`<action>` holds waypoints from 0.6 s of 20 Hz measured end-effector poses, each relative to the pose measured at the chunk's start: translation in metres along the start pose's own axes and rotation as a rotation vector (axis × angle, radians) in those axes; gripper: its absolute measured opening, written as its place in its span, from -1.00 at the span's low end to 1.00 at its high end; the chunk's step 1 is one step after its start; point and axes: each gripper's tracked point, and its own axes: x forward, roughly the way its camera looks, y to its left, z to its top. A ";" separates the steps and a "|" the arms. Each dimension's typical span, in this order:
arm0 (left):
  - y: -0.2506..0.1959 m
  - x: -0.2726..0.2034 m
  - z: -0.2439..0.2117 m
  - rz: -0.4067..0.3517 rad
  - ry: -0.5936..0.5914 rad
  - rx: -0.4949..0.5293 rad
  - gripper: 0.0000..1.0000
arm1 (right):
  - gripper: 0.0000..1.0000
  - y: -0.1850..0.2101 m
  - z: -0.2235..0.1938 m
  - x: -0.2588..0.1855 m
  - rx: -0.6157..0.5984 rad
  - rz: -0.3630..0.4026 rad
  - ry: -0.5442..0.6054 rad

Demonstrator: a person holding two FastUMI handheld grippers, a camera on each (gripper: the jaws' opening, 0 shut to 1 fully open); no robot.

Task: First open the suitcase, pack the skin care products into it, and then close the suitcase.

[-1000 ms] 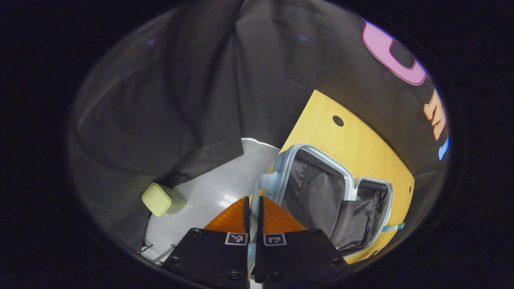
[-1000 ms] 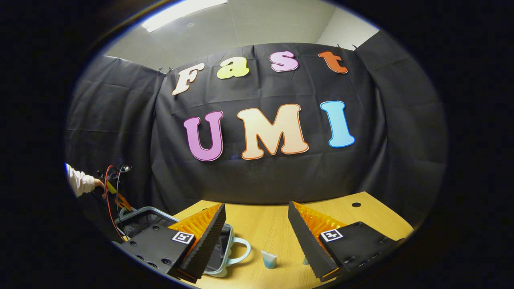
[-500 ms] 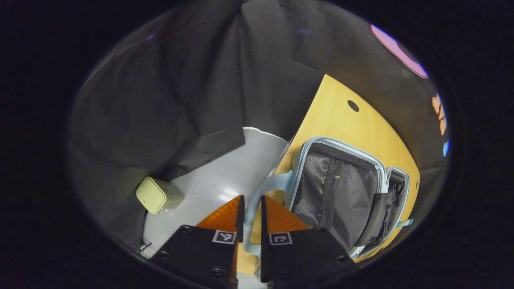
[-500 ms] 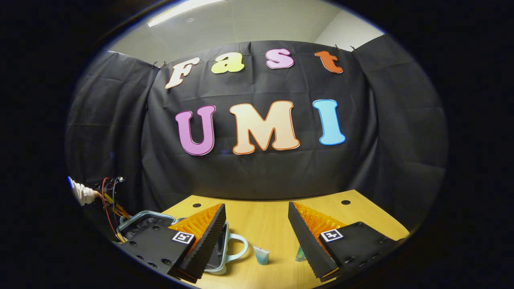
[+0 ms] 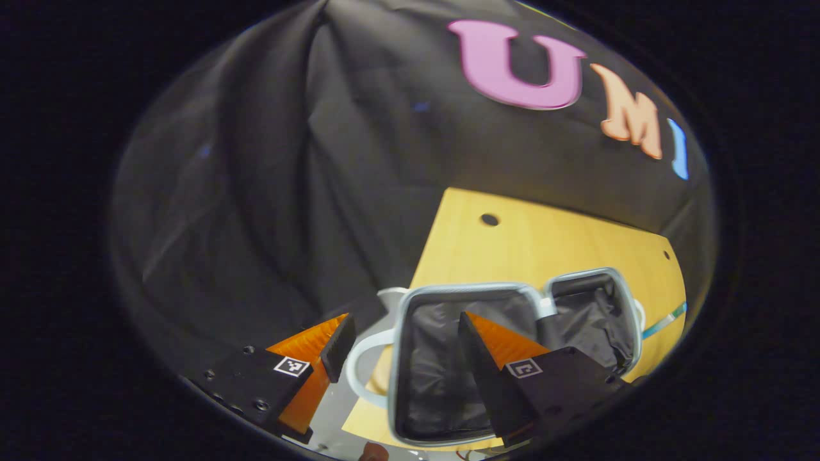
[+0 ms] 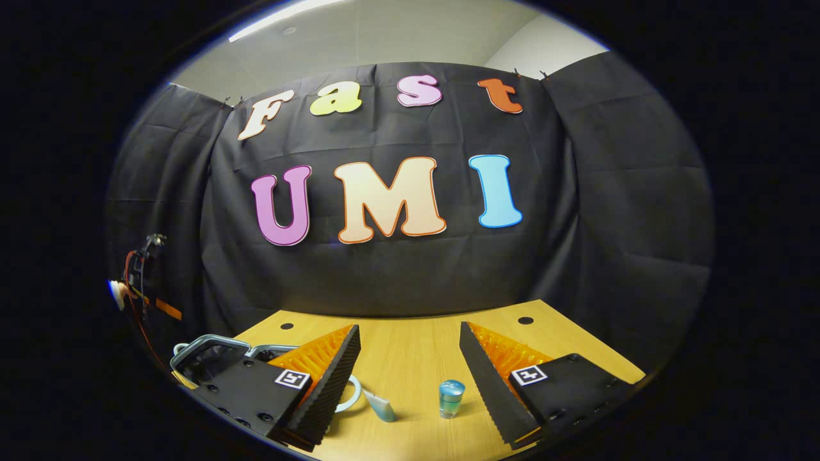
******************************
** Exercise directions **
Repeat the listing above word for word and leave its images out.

** Expected answer **
`<action>` holds waypoints from 0.6 s of 20 Hz measured end-effector poses, each relative to the pose measured at the chunk's start: translation in metres along the start pose's own axes and rotation as a rotation vector (axis × angle, radians) in those axes; gripper: its absolute measured opening, written as its place in its span, from -1.00 at the span's low end to 1.00 at its high end; the chunk's step 1 is one step after its start; point and axes: each gripper's tracked point, and its own axes: x forward, roughly the way its camera looks, y to its left, z to its top. A ";" separates the steps and a "|" the arms. Each dimension's typical span, in this order:
arm0 (left):
  - y: -0.2506..0.1959 m
  - x: -0.2726..0.2034 m
  - z: -0.2439..0.2117 m
  - rz: -0.4067..0.3517 rad
  - ry: -0.5936..0.5914 rad
  - rx: -0.4949..0.5293 rad
  - gripper: 0.0000..1.0000
arm1 (right):
  - gripper: 0.0000..1.0000
  - y: -0.1850..0.2101 m
  - z: -0.2235..0.1938 m
  - x: -0.2588..0.1855 m
  - rx: -0.6157..0.5984 rad
  - rz: -0.3630..0.4026 rad
  - ry: -0.5442..0.6054 rad

Demonstrator: a person holding two FastUMI handheld grippers, a camera on each (gripper: the jaws' opening, 0 shut to 1 fully open); no robot.

Task: First open the suitcase, pack the skin care products into it, and then close the suitcase.

[-1000 ms] 
[-1000 ms] 
[-500 ms] 
[-500 ms] 
[+0 ms] 
[+0 ms] 

The response is finished.